Por primera vez desde el inicio de la guerra, Darenski seguía la vía de la ofensiva: iba tras las unidades de tanques que huían hacia el oeste.

En la nieve, en el campo, a lo largo de las carreteras había varios tanques alemanes y camiones italianos de hocico romo inmovilizados; los cuerpos de los alemanes y de los rumanos yacían inertes.

La muerte y el frío habían conservado, para la posterior contemplación del cuadro, la derrota de las tropas enemigas. Caos, confusión, sufrimiento: todo había dejado su impronta, se había congelado en la nieve que preservaba, en una inmovilidad helada, la desesperación última, las convulsiones de las máquinas y los hombres que vagaban por las carreteras.

Incluso el fuego y el humo de los obuses, la llama negra de las hogueras imprimía en la nieve manchas rojizas oscuras, capas de hielo de un marrón amarillento.

Las tropas soviéticas marchaban hacia el oeste y columnas de prisioneros se dirigían hacia el este.

Los rumanos llevaban capotes verdes y gorros altos de piel de cordero. Parecía que sufrieran menos que los alemanes a causa del frío. Mirándoles, Darenski no tenía la impresión de que fueran los soldados de un ejército vencido: veía ante él a miles y miles de campesinos hambrientos y cansados, tocados con gorros teatrales. Se burlaban de los rumanos, pero no les miraban con odio, sino con un desprecio compasivo. Después Darenski notó que miraban con menos malicia todavía a los italianos.

Otro sentimiento les suscitaban los húngaros, los finlandeses y, en especial, los alemanes.

Era horrible ver pasar a los prisioneros alemanes. Marchaban con la cabeza y las espaldas envueltas en trozos de mantas. En los pies llevaban pedazos de tela de saco y trapos atados por debajo de las botas con alambres y cuerdas.

Muchos tenían las orejas, la nariz, las mejillas cubiertas de manchas negras de gangrena helada.
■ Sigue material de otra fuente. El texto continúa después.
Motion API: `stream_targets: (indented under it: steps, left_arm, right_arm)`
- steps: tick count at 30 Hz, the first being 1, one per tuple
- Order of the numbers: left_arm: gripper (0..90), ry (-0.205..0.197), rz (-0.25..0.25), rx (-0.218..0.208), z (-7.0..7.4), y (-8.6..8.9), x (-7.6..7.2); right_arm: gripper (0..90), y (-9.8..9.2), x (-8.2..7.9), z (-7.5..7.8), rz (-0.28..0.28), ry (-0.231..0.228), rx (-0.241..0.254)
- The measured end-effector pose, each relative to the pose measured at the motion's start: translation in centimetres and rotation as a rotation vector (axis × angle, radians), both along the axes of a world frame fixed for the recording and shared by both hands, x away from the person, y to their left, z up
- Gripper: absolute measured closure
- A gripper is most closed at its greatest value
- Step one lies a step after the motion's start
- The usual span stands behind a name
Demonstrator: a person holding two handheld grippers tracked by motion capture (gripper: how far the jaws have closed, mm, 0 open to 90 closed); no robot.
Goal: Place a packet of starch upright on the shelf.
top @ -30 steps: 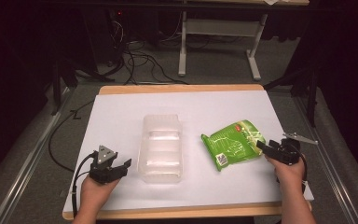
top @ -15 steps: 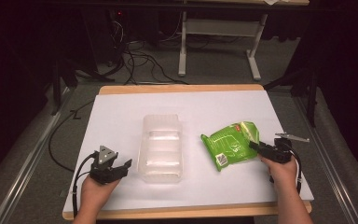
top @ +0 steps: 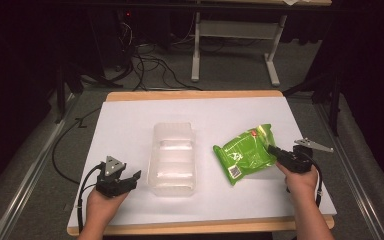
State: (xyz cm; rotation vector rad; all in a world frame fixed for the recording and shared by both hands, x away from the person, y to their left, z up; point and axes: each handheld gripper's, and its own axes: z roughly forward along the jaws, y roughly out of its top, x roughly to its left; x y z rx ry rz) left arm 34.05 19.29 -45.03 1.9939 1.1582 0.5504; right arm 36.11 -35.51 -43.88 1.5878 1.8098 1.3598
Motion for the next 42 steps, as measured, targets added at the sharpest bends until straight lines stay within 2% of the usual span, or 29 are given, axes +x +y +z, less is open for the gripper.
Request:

El tintineo de las escudillas atadas a sus cinturones recordaba las cadenas de los presos.

Darenski contemplaba los cadáveres que exhibían con una falta de pudor involuntaria sus vientres hundidos y sus órganos sexuales, miraba las caras de los escoltas, enrojecidas por el viento gélido de la estepa.
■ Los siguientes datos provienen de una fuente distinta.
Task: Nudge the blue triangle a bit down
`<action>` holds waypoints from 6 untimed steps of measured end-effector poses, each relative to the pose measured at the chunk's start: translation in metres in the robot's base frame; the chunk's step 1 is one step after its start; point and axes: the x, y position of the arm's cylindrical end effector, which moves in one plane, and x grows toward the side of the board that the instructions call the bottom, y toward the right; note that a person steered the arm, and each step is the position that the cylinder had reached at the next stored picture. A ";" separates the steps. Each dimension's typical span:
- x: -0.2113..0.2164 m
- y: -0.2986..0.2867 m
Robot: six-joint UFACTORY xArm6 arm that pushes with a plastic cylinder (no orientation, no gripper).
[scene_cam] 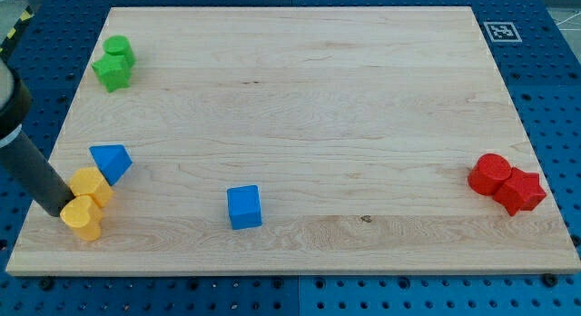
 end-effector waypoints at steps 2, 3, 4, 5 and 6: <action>-0.054 -0.013; -0.068 -0.013; -0.091 -0.008; -0.093 0.012; -0.091 0.059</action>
Mientras observaba los tanques y los camiones alemanes retorcidos en medio de la estepa cubierta de nieve, los cadáveres congelados, los prisioneros que se arrastraban, bajo escolta, hacia el este, Darenski experimentó una extraña amalgama de sentimientos. Era la represalia.

Recordó los relatos acerca de los alemanes que se burlaban de la miseria de las isbas rusas, que miraban con un asombro lleno de repugnancia las rudimentarias cunas de los niños, las estufas, las ollas, las imágenes en las paredes, las tinas, los gallos de barro pintado: el mundo querido y maravilloso donde habían nacido y crecido los niños que huían de los tanques alemanes.